On July 26, 2021, the Company entered into an Underwriting Agreement (the “Underwriting Agreement”) with BofA Securities, Inc., J.P. Morgan Securities LLC, Morgan Stanley & Co. LLC, RBC Capital Markets, LLC, UBS Securities LLC and Wells Fargo Securities, LLC, as the representatives of the several underwriters named therein (collectively, the “Underwriters”), pursuant to which the Company agreed to sell to the Underwriters 17,000,000 Depositary Shares, each representing a 1/40th ownership interest in a share of the Series N Preferred Stock.

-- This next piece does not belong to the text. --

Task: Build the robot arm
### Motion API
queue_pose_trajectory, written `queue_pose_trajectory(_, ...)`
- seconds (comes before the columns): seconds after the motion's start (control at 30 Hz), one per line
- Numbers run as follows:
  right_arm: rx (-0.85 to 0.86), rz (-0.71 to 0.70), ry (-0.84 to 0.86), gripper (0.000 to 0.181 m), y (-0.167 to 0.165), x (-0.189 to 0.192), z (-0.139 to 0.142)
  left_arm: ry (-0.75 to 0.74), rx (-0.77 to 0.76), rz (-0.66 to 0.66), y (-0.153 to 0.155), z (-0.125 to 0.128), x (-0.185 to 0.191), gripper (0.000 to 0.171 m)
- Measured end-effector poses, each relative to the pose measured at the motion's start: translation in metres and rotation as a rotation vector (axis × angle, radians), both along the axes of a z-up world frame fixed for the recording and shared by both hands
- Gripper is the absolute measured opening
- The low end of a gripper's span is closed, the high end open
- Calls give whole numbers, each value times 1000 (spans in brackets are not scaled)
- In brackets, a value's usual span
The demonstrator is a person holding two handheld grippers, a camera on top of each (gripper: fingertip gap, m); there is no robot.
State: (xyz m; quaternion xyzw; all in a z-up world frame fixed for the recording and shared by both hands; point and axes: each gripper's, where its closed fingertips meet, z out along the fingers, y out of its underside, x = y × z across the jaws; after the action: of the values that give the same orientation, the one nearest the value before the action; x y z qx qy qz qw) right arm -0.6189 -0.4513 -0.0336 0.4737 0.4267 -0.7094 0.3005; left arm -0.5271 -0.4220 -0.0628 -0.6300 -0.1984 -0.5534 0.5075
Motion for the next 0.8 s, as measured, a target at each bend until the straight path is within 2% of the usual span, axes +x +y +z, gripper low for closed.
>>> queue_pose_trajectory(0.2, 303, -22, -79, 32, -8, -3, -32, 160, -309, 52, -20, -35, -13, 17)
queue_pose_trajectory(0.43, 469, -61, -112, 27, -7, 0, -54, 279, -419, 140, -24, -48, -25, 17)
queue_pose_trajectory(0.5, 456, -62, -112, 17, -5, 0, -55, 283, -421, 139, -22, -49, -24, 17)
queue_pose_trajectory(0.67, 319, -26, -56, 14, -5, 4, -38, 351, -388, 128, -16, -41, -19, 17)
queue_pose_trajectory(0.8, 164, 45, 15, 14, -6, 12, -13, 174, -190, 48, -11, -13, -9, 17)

The Underwriting Agreement relating to this transaction contains customary representations, warranties and agreements of the Company, conditions to closing, indemnification rights and obligations of the parties, and termination provisions. Under the terms of the Underwriting Agreement, the Company agreed to indemnify the Underwriters against certain specified types of liabilities, including liabilities under the Securities Act of 1933, as amended, and to contribute to payments the Underwriters may be required to make in respect of these liabilities.

The net proceeds of the offering of the 17,000,000 Depositary Shares were approximately $411.8 million after deducting underwriting commissions and estimated offering expenses. The offering was made pursuant to the prospectus supplement dated July 26, 2021 and the accompanying prospectus dated March 12, 2021, filed with the Securities and Exchange Commission pursuant to the Company’s effective registration statement on Form S-3 (File No. 333-254191) (the “Registration Statement”). The following documents are being filed with this Current Report on Form 8-K and are incorporated by reference into the Registration Statement: (a) the Underwriting Agreement, (b) the Certificate of Designations, (c) the Deposit Agreement dated July 29, 2021, between the Company, Computershare Trust Company, N.A., as Depositary, Computershare Inc. and the holders from time to time of the depositary receipts described therein, to which Deposit Agreement the Form of Depositary Receipt is attached as Exhibit A, and (d) a validity opinion with respect to the Depositary Shares and the Series N Preferred Stock.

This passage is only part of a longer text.